20150929063548Nas últimas semanas, ganharam força os rumores sobre uma possível extinção ou unificação das secretarias de Políticas de Promoção da Igualdade Racial (Seppir), de Políticas para as Mulheres (SPM) e de Direitos Humanos (SDH). O fato de o governo apenas cogitar essa possibilidade é, em si, um sinal de retrocesso político sem precedentes. Assim como outras organizações e coletivos que apoiaram a reeleição da presidenta Dilma Rousseff, repudiamos qualquer reforma administrativa que passe pela extinção ou unificação da Seppir, da SPM e da SDH, bem como a retirada do status de ministério dos respectivos órgãos.

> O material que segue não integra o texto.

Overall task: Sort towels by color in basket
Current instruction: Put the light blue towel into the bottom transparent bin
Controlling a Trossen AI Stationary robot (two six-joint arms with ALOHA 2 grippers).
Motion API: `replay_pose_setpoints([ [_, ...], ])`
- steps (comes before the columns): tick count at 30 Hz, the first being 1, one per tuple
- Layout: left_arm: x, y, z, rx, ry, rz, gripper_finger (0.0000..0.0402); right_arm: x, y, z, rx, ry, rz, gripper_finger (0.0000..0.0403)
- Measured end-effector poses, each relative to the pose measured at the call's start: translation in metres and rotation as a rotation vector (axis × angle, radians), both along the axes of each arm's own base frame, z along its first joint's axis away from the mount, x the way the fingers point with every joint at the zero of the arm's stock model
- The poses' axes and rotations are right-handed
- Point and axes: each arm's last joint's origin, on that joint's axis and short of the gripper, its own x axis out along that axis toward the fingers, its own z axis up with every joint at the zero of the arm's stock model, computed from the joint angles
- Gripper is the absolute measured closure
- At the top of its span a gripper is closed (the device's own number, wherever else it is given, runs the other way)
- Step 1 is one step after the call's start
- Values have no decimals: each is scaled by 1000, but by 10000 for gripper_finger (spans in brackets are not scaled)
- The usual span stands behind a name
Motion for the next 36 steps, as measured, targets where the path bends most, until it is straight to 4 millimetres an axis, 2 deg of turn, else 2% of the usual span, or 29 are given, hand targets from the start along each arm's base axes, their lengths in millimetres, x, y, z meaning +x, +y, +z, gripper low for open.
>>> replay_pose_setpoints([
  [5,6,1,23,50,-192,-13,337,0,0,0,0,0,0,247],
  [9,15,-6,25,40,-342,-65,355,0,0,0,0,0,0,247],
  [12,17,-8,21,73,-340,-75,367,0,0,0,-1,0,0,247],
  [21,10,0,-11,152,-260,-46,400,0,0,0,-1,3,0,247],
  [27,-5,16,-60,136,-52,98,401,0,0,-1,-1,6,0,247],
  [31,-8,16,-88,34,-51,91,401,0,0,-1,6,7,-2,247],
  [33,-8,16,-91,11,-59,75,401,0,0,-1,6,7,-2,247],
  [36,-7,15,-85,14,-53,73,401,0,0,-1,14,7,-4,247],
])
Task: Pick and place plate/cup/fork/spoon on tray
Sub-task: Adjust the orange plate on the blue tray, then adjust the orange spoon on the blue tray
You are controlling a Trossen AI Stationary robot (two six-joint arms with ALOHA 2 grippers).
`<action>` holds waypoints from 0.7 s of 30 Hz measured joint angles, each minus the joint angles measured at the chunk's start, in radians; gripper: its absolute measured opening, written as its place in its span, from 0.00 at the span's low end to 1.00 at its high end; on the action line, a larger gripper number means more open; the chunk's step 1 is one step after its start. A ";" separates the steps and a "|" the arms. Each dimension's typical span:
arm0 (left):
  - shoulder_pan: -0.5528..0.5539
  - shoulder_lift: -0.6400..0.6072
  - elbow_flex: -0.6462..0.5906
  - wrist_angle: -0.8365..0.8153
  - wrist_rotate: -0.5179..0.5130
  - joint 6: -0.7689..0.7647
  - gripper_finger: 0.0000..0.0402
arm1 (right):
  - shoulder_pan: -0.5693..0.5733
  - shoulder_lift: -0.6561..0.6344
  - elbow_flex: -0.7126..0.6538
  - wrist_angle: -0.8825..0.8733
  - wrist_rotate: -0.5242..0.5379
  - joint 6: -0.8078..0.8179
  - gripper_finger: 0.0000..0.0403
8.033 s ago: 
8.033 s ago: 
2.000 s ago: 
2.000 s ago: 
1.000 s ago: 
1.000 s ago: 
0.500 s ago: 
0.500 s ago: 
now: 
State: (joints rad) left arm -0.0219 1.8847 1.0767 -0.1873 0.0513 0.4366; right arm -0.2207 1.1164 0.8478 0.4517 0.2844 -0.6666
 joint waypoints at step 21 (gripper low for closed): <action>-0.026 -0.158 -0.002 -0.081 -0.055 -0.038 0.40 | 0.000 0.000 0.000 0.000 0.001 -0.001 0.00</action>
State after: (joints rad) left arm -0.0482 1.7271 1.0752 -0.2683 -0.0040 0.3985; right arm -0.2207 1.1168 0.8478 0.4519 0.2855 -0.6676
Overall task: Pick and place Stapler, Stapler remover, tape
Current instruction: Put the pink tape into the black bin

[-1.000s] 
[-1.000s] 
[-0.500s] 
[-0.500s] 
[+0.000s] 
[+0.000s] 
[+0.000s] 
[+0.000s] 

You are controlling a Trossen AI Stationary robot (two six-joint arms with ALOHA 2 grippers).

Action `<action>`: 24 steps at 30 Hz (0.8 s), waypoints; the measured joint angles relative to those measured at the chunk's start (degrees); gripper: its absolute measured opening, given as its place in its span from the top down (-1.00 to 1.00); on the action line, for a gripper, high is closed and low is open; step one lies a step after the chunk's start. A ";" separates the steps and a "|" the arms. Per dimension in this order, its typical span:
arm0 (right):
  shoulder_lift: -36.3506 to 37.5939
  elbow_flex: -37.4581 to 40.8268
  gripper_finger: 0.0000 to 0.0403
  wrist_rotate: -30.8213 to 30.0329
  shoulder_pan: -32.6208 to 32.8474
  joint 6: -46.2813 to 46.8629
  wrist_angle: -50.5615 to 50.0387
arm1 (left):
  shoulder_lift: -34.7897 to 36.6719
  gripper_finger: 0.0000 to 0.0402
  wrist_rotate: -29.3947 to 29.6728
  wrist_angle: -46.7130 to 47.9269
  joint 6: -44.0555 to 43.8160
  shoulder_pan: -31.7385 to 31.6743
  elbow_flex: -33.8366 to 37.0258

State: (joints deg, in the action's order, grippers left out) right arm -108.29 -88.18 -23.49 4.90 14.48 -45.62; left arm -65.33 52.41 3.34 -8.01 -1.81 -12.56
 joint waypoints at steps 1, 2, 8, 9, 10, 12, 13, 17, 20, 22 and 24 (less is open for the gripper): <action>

Cabe lembrar que essas instâncias não são uma benesse do governo. Foram criadas a partir de reivindicações do movimento social negro e do movimento de mulheres, com especial atuação das mulheres negras. Integramos a parcela da população com menor acesso a direitos básicos como saúde, educação, saneamento e moradia. Estamos também entre as principais vítimas da violência do Estado, que por ação, negligência ou racismo institucional ceifa as nossas vidas e abrevia de forma impiedosa a existência dos nossos.

A Seppir, a SPM e a SDH são secretarias criadas para garantir a implementação de políticas previstas na Constituição, estatutos e acordos internacionais assinados pelo Brasil. Em relação a outros setores de governo, têm orçamento reduzido e número de servidores ínfimo diante de outras pastas. O combate à violência racial e de gênero não deve ser usado como moeda de troca com partidos políticos da base e, muito menos, como cortina de fumaça de um ajuste fiscal que coloca em risco as conquistas sociais da última década.

Não aceitamos que a população negra seja sacrificada neste momento de crise política e econômica. Não aceitamos que o nosso pescoço seja oferecido para a guilhotina. Sobre nossos ombros esse país se ergueu e continua de pé.

Mudanças estruturais devem ser feitas no modelo de desenvolvimento econômico e social para que os detentores históricos do poder político e econômico paguem pela crise que produziram. As mulheres negras estão em marcha e no dia 18 de novembro estarão em Brasília para reafirmar essa luta. Esperamos que este seja um dia de diálogo e prestação de contas por parte do governo. Não desejamos que a marcha se torne um ato de protesto contra um governo eleito por nós, mas que não parece fazer jus à confiança nele depositada.